I think if I were to do it again, though, or revisit the experience, I would shoot it with a 35mm color stock – just so the colors would pop that much more.
Did you have to coach people at all to have their pictures taken? Or were they simply so into playing that they did not even notice you shooting them?
Not really. It was more just a process of getting people comfortable with my presence so that I could capture those moments where they were totally absorbed into the games they were playing. I didn’t want to capture anything that looked aware or disingenuous. Every so often, though, I would notice that some people, especially in the case of this one group of men who were playing a punching bag game, would play harder to try and impress the camera. Which, I thought was funny because then the relationship between my subjects became less observational and more like a sporting event.
Where there any surprising insights about arcade culture that you learned?

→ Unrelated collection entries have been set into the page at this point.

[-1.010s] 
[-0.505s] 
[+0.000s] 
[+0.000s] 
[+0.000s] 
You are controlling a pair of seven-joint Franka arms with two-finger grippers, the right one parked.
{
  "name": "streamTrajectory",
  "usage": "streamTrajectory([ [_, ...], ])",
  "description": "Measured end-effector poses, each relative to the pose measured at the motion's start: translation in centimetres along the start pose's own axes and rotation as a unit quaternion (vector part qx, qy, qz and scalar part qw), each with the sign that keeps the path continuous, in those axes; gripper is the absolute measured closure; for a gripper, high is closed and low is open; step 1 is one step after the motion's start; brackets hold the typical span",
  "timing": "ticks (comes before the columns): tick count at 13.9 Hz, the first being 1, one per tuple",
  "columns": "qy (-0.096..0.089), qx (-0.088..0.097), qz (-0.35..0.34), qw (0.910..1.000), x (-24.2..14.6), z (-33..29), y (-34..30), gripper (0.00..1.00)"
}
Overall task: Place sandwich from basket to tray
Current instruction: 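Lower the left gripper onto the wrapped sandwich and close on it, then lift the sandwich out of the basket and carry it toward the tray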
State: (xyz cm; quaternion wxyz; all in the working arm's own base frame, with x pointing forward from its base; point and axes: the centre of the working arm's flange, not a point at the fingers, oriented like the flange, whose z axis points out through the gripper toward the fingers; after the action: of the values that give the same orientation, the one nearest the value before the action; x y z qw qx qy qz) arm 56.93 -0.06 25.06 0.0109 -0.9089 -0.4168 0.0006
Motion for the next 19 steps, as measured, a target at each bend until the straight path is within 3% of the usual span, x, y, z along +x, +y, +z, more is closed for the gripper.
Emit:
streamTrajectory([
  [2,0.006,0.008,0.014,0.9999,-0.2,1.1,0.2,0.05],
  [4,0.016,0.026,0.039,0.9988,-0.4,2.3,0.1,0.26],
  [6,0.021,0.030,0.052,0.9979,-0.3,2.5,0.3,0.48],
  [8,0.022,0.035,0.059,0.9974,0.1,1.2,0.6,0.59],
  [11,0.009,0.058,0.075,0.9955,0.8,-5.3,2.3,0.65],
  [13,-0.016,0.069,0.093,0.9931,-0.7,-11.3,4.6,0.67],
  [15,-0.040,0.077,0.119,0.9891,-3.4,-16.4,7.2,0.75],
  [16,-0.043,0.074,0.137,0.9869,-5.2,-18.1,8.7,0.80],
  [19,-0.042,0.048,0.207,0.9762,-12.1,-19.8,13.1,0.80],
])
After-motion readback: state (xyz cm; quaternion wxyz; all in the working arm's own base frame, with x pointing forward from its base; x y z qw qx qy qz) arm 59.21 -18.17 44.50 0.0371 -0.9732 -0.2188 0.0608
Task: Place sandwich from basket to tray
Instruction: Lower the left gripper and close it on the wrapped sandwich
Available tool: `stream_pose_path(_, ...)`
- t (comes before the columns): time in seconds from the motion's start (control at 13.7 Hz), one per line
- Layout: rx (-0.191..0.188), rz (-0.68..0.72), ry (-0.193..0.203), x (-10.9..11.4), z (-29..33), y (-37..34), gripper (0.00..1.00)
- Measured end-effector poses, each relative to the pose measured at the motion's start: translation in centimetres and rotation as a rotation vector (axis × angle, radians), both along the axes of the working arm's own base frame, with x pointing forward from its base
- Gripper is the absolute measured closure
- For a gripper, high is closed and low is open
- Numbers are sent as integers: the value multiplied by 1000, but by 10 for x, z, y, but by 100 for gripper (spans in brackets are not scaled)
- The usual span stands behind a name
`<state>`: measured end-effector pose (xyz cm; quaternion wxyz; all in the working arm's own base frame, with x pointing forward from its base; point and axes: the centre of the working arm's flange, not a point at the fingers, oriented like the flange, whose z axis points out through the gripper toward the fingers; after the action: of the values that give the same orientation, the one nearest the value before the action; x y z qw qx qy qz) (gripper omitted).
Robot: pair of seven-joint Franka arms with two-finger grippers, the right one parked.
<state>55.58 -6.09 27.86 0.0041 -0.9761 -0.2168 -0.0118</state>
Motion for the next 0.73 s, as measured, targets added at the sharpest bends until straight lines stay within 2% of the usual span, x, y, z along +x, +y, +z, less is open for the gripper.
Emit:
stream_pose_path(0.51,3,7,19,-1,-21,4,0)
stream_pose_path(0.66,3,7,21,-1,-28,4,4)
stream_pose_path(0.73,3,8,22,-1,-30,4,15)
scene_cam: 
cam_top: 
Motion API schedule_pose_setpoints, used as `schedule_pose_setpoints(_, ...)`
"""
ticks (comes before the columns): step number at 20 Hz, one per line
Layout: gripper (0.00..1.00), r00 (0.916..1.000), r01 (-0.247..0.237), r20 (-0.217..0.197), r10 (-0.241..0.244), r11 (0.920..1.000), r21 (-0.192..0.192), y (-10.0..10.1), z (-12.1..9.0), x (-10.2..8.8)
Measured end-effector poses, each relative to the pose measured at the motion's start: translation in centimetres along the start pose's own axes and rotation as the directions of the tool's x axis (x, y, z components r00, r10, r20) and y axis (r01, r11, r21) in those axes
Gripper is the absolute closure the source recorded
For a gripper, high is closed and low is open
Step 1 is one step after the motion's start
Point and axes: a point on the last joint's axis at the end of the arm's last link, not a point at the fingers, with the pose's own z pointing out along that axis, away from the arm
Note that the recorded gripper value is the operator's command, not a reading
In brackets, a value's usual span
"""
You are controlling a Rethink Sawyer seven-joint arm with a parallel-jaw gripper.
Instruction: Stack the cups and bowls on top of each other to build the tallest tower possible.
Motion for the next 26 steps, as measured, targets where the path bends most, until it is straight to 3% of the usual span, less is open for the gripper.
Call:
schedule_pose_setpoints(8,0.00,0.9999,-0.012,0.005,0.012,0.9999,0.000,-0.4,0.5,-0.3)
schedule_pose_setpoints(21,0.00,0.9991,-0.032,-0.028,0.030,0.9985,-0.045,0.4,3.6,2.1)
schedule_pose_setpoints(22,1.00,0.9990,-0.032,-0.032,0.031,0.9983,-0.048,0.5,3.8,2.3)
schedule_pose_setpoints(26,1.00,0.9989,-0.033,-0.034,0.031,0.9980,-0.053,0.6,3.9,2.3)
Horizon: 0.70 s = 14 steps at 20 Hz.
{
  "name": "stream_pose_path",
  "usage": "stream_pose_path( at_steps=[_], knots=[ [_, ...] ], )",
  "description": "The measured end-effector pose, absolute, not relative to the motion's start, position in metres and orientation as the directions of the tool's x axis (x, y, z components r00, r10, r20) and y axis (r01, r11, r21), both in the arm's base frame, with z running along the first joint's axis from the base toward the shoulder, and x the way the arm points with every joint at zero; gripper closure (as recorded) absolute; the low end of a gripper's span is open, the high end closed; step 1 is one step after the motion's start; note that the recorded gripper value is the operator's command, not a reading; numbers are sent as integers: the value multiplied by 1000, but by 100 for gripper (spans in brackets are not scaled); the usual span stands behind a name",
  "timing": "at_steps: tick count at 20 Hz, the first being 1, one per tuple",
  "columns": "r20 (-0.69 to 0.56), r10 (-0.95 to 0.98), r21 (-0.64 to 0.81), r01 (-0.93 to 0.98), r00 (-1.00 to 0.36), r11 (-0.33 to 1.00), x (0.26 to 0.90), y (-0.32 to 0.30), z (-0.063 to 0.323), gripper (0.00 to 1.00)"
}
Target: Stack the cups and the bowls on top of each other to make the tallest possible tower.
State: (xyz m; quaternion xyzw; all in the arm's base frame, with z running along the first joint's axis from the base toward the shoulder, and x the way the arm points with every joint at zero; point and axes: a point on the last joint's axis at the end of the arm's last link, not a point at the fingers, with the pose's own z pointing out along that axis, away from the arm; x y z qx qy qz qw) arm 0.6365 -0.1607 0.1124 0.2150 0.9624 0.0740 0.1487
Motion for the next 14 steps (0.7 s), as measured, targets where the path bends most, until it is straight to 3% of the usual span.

Even though I’ve been talking about a sort of disconnect at arcades, I equally found the opposite true as well. I think at first glance it seems as if people who frequent arcades are merely escaping into another dimension, a virtual one. But I found more and more common, especially at the real hard-core gaming outposts like Family Fun Time or Denjin Arcade, that gamers went out to socialize with their friends, like meeting up at the “hang-out” after school. Rather than sitting at home and gaming online…alone, these guys went out to socialize with their good gaming buddies and compete in tournaments — perhaps some with an eye towards greater gaming aspirations.
In talking with a few of these guys, I feel that this mentality lies at the heart of most gamers. The only problem is that in most places, the only way to game is at home. Equally, when they asked me what I was up to, they were glad to hear it, because they felt that soon enough, there wouldn’t be this place known as an arcade — save for a few novelty amusement-types. Every so often somebody would recommend another arcade for me to check out, but then all too quickly remembered that it had just recently shut down. So, in a sense, I think that arcade culture, in America at least — because I’ve had the greatest desire to continue this project in Japan shooting those arcades with escalators in them — is becoming a relic.
Not to mention the fact that these places seem to ooze some quality of cool.
Well I am glad you captured what you did before all the arcades are gone. All we will have left soon are our personal game rooms it seems.
Yeah, the actual notion of capturing something that may disappear didn’t really cross my mind until I started talking to the different gamers. And, that made the exploration even more interesting. Being in these arcades for a couple of months I saw just how cool it is that we have games in our lives for everyone — from the touristy arcade on a pier to a barren gaming den in Simi Valley.
If there’s one thing I wish that I could’ve done, though, was to somehow record the sounds of the arcades as well, in a sort of visual/aural experience. Because, really, half of what makes an arcade so attractive is all of that plinking noise. Regardless, thanks for finding the book.
Yes you are right. The sounds are easily half of the experience. Hard to capture that in a book though. Thanks Joel for your time to tell us about your great book!